The journalist had criticised a slew of development deals Schembri was approving on behalf of the government. And

she had highlighted how, as a minister, Schembri had used the services of the state’s official planning consultant as her

architect for a flash home that required a historic house to be bulldozed.

When her namesake Keith Schembri was recently accused of involvement in the killing of Galizia, she denounced his

critics. When Prime Minister Joseph Muscat was mentioned in the Panama Papers, Schembri fiercely defended him,

and after sex scandals involving colleagues (including the colleagues visiting brothels while on state visits) her response was to suggest new tougher privacy laws to protect them. Most recently, Schembri has received a string of

controversial sinecures from Prime Minister Muscat.

“Does all this matter?” asks Clark. “Well, shouldn’t we expect the person who creates a new benchmark for trans rights

to have ethical awareness? Doesn’t the judgement matter of someone introducing guidelines that are now being used

to undermine women’s rights?”

And so to the drafting of the Council of Europe’s resolution on transgender rights. While these resolutions are not

binding laws, they sound important and can be used to bolster attempts to influence legislation in and beyond the 47

member states of the Council of Europe (not to be confused with the European Union).

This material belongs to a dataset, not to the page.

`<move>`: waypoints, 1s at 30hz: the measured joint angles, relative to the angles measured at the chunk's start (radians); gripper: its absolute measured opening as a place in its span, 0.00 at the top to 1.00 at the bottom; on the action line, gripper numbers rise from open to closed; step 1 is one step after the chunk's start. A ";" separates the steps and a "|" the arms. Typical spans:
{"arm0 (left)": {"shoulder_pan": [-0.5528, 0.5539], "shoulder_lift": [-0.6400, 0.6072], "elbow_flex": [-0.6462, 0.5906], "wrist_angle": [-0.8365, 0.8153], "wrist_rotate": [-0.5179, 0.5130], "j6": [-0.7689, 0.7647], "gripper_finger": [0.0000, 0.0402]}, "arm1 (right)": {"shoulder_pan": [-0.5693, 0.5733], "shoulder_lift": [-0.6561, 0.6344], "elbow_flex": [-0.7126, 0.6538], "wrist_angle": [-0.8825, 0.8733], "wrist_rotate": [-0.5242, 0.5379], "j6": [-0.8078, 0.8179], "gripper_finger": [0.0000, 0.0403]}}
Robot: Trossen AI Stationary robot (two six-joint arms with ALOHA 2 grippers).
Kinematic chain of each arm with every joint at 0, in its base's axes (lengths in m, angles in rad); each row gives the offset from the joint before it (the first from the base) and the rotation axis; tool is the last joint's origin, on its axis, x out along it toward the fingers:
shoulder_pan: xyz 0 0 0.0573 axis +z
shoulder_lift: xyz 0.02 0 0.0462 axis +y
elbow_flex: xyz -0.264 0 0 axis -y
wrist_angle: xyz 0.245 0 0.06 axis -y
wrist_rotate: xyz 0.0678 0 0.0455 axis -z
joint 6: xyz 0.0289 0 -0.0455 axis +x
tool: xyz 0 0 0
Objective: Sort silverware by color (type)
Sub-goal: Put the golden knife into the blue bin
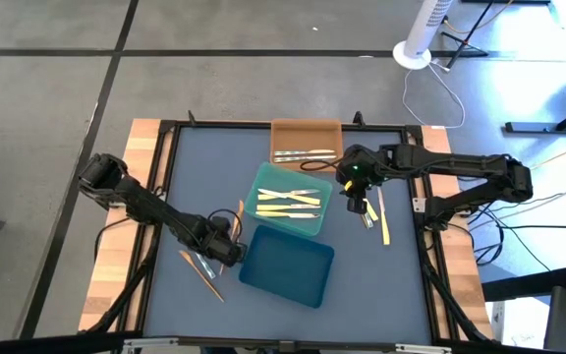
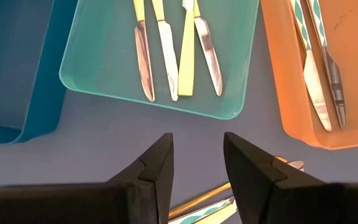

A former researcher with Amnesty International describes how a key strategy used by human rights campaigners is to

propose policies to be included in draft resolutions to be put to inter-governmental organisations such as the Council of

Europe.

And so it was with the resolution on Discrimination Against Transgender People in Europe, which includes – alongside

many valuable clauses to end discrimination – the recommendation that nation states implement legal gender

recognition “based on self-determination” and abolish any requirement for a medical or mental health diagnosis (see

section A6.2 in the draft resolution).

In effect, this means all the rights and protections a nation’s laws may give to women as a sex should be opened up to

any man who self-identifies as a woman. The fears of feminists is that this key legal change is open to abuse and so its

potential harmful implications for women should be fully explored before any legal changes are made.

But the author of the Council of Europe resolution, Deborah Schembri, did not hear from women’s groups on the

possible effects of changes to the legal definitions of ‘woman’. The only organisations she heard from were those

advocating unequivocally for gender self-ID (see section B3 of the draft resolution). And on a fact-finding visit to the

UK ahead of drafting the resolution, the only organisations she met with were those advocating unequivocally for gender self-ID.

Clark points out that in the introduction to the resolution, Schembri “manages to name-check only one country as a

trans paragon of anti-discrimination, you guessed it Malta, of which she says ‘in the case of Malta, such prohibition has

even been included in the Constitution.’

“So here we have Malta being presented as a trans utopia (despite it having no abortion rights and Malta only

introducing trans rights in 2013 anyway).”

Clark concludes that Schembri’s championing of the agenda for legal self-identification of trans people conveniently

acts “to whitewash their country’s reputation”.

“So let’s get this right: a tiny nation desperate to push a progressive smokescreen gets its representative in the

Parliamentary Assembly of the Council of Europe to compile minimal information to back its agenda. She produces a

report that gets waived through by a Parliament that in 2015 knew next to nothing about the pros and cons. This report

is then used to drive the agenda of the few lobby groups she consulted who actually stand to benefit.”